DIRECTIONS FOR THIS TASK: Exclude the pictures, then copy word for word the lines running from the beginning of the records through the line with "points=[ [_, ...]".

[Source data]
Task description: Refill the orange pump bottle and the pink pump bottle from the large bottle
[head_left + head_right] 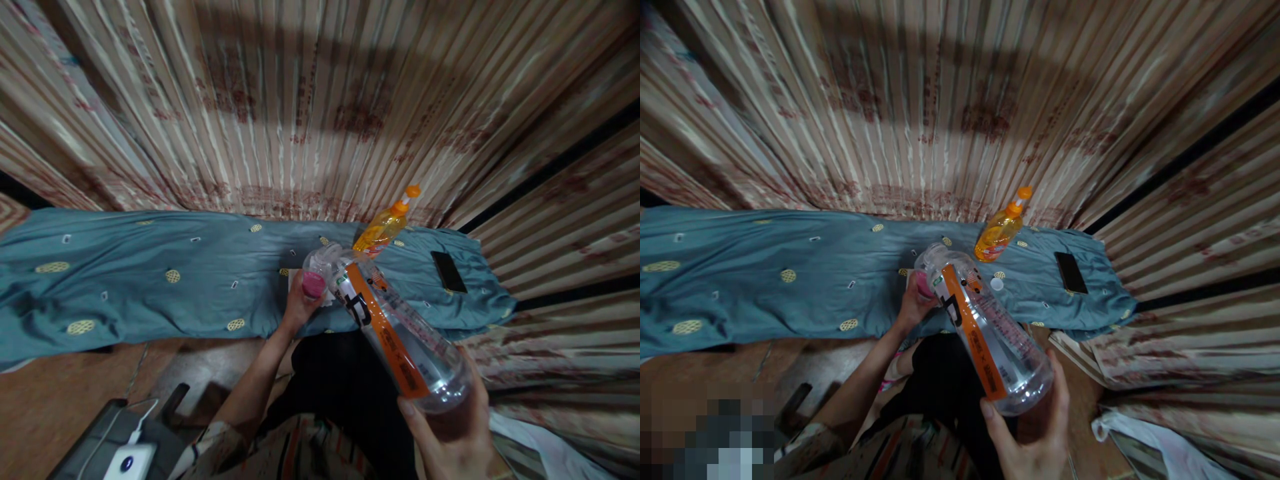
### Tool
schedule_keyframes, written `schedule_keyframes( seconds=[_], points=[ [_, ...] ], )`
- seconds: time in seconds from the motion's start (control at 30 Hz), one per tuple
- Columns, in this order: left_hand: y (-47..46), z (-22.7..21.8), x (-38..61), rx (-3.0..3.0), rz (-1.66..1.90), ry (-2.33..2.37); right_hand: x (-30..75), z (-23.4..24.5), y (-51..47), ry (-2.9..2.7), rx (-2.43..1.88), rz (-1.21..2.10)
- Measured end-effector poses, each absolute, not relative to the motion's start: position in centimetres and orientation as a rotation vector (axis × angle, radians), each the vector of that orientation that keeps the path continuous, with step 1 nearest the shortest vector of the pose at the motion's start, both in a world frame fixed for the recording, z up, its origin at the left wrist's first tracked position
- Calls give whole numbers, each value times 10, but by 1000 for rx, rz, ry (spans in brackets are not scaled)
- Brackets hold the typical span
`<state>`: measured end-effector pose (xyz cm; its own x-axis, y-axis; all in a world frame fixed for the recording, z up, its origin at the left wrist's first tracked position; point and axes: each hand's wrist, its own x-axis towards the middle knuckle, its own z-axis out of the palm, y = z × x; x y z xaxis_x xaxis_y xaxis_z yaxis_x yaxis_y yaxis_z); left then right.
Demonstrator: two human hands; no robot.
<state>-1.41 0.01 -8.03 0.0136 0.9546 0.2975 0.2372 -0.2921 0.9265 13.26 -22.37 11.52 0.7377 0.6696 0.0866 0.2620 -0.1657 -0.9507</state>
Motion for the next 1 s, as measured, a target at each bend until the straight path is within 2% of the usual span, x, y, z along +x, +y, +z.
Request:
schedule_keyframes(
  seconds=[1.0],
  points=[
    [-1, -74, -15, 1597, 1311, 1241, 134, 112, -226, -728, -1731, 453]
  ],
)
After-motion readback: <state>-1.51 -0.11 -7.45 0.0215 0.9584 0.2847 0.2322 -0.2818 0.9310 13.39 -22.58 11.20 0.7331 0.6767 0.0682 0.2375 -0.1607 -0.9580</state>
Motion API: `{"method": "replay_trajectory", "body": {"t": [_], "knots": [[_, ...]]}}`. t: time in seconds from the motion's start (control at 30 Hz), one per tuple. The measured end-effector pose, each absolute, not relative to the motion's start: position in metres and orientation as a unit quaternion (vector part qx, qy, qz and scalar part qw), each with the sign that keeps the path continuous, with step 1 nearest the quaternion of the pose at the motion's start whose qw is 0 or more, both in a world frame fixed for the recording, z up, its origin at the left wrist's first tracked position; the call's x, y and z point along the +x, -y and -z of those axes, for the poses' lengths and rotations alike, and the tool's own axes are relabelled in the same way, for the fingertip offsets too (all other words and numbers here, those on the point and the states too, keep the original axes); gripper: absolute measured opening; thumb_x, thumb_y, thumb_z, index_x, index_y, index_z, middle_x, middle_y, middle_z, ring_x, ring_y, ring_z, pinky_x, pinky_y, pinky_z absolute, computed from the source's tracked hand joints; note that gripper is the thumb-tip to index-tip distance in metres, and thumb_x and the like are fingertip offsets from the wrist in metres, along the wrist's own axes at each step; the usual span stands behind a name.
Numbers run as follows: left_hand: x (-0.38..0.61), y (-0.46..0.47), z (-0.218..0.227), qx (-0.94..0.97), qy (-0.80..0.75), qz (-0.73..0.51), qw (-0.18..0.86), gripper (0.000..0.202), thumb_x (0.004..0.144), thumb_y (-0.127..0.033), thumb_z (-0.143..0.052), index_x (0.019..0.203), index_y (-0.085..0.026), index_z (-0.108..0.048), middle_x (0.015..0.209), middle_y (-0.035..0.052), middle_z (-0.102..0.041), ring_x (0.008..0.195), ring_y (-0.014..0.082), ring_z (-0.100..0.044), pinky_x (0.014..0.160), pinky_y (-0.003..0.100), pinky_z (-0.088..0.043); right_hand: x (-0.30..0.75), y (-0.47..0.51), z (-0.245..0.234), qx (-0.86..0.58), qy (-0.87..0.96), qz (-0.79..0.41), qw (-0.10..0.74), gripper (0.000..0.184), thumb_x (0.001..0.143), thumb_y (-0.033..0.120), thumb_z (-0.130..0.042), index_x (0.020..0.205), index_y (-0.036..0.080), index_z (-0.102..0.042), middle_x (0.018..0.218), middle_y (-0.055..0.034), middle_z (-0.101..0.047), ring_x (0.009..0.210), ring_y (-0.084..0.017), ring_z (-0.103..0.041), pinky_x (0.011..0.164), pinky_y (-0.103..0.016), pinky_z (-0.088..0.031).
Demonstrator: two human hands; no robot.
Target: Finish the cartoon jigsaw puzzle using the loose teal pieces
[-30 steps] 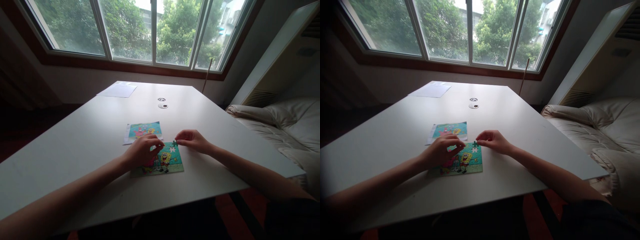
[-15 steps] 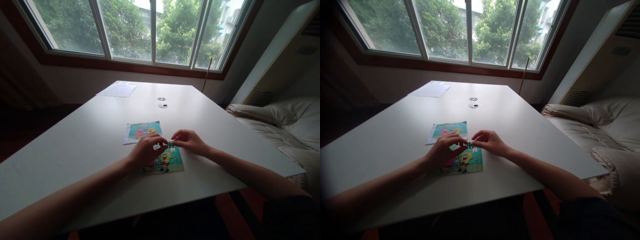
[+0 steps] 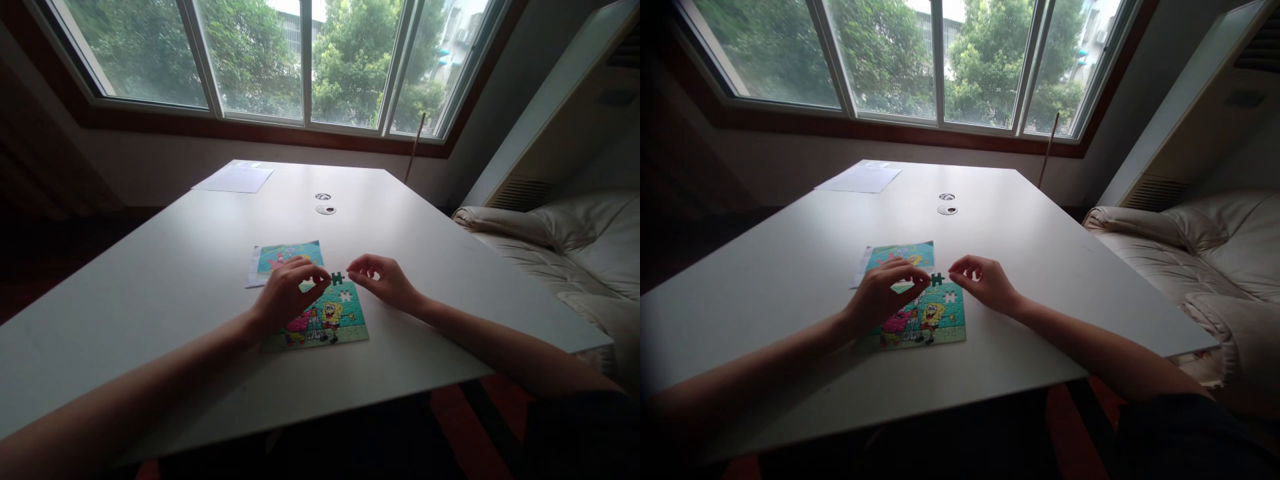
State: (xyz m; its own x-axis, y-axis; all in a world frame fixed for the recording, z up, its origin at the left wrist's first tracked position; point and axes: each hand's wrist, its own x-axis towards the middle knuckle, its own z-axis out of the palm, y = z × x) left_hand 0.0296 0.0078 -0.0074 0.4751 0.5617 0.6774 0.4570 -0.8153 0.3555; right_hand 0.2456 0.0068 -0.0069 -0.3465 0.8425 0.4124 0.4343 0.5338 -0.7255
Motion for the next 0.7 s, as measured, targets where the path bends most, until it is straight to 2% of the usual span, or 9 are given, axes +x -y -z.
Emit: {"method": "replay_trajectory", "body": {"t": [0.17,0.47,0.7], "knots": [[0.0300,-0.0067,0.0059,0.856,-0.296,-0.420,0.059,0.010,0.082,-0.021,-0.056,0.075,-0.018,-0.064,0.064,-0.0012,-0.059,0.064,0.0115,-0.053,0.063,0.026,-0.042,0.2444,-0.0017,0.0059,-0.389,0.803,-0.204,0.403,0.015,0.078,0.030,-0.062,0.084,0.017,-0.065,0.075,-0.0022,-0.066,0.060,-0.009,-0.054,0.056,-0.023,-0.043],[0.0300,-0.0074,0.0064,0.861,-0.294,-0.409,0.064,0.012,0.083,-0.023,-0.055,0.076,-0.018,-0.063,0.066,-0.0009,-0.060,0.064,0.0118,-0.053,0.063,0.026,-0.042,0.2434,-0.0002,0.0050,-0.365,0.818,-0.185,0.405,0.011,0.078,0.027,-0.063,0.081,0.017,-0.065,0.071,-0.0019,-0.065,0.060,-0.009,-0.054,0.056,-0.023,-0.042],[0.0306,-0.0051,0.0031,0.837,-0.354,-0.392,0.143,0.013,0.080,-0.028,-0.058,0.079,-0.017,-0.065,0.068,0.0001,-0.061,0.062,0.0109,-0.051,0.057,0.024,-0.040,0.2420,0.0012,0.0047,-0.363,0.811,-0.163,0.429,0.007,0.078,0.024,-0.060,0.078,0.017,-0.063,0.071,-0.0011,-0.063,0.060,-0.009,-0.053,0.057,-0.023,-0.043]]}}
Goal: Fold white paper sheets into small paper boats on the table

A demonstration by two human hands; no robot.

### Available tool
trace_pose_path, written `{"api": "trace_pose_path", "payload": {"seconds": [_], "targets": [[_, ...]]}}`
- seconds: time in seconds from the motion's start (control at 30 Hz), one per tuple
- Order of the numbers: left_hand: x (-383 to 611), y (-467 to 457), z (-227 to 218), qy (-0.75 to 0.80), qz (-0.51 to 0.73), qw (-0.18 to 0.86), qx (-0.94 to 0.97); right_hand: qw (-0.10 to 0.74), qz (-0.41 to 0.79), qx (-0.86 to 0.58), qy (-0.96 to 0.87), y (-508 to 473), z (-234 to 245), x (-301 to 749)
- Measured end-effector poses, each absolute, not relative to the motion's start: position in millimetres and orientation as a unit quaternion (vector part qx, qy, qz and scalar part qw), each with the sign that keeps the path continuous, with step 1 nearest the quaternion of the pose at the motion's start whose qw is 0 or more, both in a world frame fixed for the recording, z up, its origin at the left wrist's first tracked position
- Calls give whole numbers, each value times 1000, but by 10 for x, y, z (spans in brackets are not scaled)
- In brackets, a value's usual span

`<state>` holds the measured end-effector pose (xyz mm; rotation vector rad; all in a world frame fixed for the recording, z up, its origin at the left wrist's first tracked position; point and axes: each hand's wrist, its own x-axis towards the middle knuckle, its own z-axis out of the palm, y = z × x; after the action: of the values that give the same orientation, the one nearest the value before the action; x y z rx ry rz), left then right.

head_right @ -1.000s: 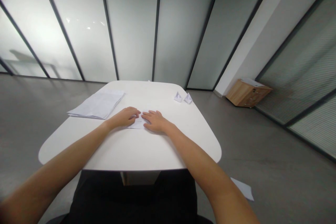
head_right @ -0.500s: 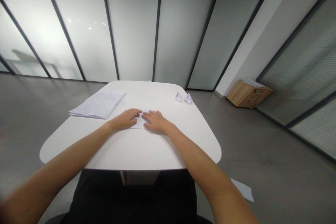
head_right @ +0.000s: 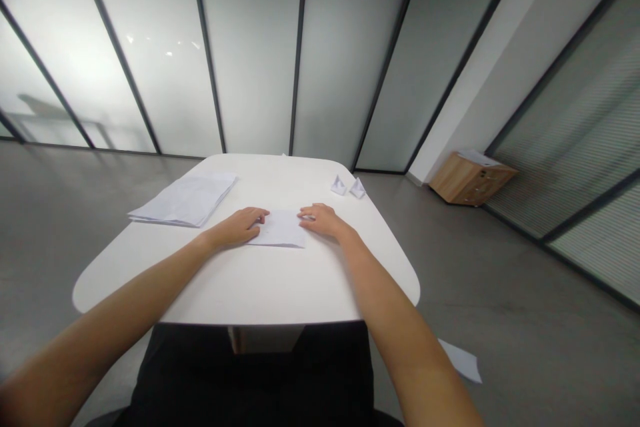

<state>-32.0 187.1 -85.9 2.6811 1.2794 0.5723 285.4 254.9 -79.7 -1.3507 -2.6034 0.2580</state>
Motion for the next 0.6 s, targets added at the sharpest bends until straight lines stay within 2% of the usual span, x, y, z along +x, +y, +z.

THE COMPLETED TASK:
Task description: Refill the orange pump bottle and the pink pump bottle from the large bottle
[head_left + head_right] 
### Tool
schedule_keyframes, written `schedule_keyframes( seconds=[_], points=[ [_, ...] ], )`

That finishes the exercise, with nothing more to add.